Texas Christian (34-28, 11-13), reached regionals ⬆️
Right up until the Big 12 Tournament, TCU’s fate seemed sealed. With a conference record under .500 and an RPI outside of what is normally expected of an at-large team, it looked like the Horned Frogs would miss regionals for the second consecutive season, which would have been the first time that has happened during Jim Schlossnagle’s tenure in Fort Worth.
But TCU made a deep run in Oklahoma City, got a little healthier at the right time, and then found itself among the last four teams into the Field of 64. It wasn’t a bad way for the Horned Frogs to finish up a season that saw the team lose 15 players to injury for 15 or more games throughout the season.
More importantly, it gave some positive momentum to a program that looked like it had lost it after those four consecutive Omaha trips from 2014-17.
Texas Tech (46-20, 16-8), reached Omaha ⬆️
The Texas Tech program continued to roll in 2019. With a regular season conference title, the Red Raiders captured their third such crown in four seasons. And their College World Series appearance was their fourth in six seasons.
It says a lot about where this program is that they can go into the season with a serious question mark, as they did with their pitching staff coming into last season, and they just find a way. By the end of the season, righthanders Micah Dallas and Caleb Kilian were a steady 1-2 punch in the rotation, and the likes of John McMillon, Taylor Floyd and Dane Haveman made for a quality bullpen.
At this point, Texas Tech is clearly the class of the league.

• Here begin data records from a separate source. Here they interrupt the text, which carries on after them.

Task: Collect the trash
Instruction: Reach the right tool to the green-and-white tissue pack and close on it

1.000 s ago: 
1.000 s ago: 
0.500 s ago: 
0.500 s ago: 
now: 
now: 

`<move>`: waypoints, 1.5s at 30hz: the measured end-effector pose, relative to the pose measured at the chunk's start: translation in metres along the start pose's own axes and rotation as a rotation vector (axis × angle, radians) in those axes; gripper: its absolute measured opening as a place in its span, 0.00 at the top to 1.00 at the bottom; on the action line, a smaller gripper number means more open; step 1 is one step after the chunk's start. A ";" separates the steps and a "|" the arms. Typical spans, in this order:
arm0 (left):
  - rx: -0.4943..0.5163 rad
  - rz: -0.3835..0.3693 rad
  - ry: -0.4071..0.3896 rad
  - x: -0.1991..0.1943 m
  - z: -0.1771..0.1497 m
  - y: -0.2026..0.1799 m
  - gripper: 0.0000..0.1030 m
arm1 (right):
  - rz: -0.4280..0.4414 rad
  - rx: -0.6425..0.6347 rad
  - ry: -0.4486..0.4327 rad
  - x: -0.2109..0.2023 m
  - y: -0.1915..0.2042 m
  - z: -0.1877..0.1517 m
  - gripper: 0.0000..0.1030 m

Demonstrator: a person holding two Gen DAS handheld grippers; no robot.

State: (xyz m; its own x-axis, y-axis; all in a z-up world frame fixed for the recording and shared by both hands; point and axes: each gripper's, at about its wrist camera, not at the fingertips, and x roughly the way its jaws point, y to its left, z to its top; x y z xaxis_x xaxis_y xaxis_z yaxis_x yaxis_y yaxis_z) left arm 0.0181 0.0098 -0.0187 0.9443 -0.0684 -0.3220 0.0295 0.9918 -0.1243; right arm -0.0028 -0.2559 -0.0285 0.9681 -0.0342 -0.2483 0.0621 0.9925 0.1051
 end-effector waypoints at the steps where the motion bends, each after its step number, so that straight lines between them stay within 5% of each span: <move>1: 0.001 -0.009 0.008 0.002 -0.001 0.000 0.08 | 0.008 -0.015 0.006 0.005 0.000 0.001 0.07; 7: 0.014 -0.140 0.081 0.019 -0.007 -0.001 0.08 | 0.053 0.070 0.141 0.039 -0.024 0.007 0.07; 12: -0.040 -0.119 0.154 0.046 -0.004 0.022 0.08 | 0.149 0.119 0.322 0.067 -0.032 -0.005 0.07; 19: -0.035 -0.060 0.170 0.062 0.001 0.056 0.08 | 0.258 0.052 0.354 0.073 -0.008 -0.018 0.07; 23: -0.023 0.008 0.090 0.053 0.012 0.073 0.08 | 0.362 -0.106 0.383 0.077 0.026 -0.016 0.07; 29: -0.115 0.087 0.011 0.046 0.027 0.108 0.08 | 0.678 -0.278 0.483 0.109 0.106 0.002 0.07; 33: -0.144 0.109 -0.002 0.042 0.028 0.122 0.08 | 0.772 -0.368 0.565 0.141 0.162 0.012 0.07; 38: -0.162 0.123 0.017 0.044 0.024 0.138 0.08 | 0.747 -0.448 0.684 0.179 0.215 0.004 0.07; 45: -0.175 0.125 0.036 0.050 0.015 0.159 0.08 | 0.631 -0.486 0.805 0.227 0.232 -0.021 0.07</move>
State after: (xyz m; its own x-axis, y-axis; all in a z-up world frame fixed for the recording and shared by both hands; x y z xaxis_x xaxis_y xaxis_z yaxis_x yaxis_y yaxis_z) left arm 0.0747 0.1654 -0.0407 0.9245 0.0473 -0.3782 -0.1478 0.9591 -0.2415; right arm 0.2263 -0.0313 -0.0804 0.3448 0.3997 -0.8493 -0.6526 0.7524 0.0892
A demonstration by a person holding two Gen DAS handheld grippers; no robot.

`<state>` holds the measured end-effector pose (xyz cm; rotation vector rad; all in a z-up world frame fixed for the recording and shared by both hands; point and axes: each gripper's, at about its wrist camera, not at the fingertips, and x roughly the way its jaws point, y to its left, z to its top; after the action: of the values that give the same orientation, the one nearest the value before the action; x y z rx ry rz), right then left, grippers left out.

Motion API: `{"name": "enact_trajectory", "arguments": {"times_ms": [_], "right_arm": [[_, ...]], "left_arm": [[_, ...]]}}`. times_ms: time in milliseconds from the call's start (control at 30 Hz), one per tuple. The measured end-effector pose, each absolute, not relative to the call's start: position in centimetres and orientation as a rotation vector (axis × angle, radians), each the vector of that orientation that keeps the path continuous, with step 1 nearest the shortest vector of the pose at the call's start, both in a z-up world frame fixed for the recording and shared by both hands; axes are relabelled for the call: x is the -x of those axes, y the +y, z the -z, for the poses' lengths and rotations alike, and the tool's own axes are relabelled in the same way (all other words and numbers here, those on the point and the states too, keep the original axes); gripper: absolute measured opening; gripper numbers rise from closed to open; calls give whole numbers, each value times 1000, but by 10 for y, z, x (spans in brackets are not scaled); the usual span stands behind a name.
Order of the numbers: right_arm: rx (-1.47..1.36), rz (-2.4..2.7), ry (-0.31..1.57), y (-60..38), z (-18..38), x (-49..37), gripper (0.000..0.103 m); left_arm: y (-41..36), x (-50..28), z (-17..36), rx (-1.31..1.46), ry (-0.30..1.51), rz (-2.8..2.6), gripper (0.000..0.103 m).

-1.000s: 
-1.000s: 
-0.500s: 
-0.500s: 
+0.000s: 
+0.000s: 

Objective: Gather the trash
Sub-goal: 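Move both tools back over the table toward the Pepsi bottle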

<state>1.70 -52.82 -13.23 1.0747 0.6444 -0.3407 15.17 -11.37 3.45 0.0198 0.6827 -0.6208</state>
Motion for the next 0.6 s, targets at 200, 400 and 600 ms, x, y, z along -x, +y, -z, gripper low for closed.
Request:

West Virginia (38-22, 13-11), reached regionals ⬆️
In many ways, 2019 was an unqualified success for West Virginia. The Mountaineers hosted a regional for the first time since 1955 and All-American righthander Alek Manoah became the program’s second first-round pick and first since 1997. West Virginia also made a strong run in the Big 12 Tournament, reaching the championship game before losing to Oklahoma State.
The Morgantown Regional didn’t go as well as the rest of the season for West Virginia, which went 1-2 and was eliminated on a wild comeback from Texas A&M. Still, 2019 was proof of what is possible at West Virginia and how far the program has come under coach Randy Mazey.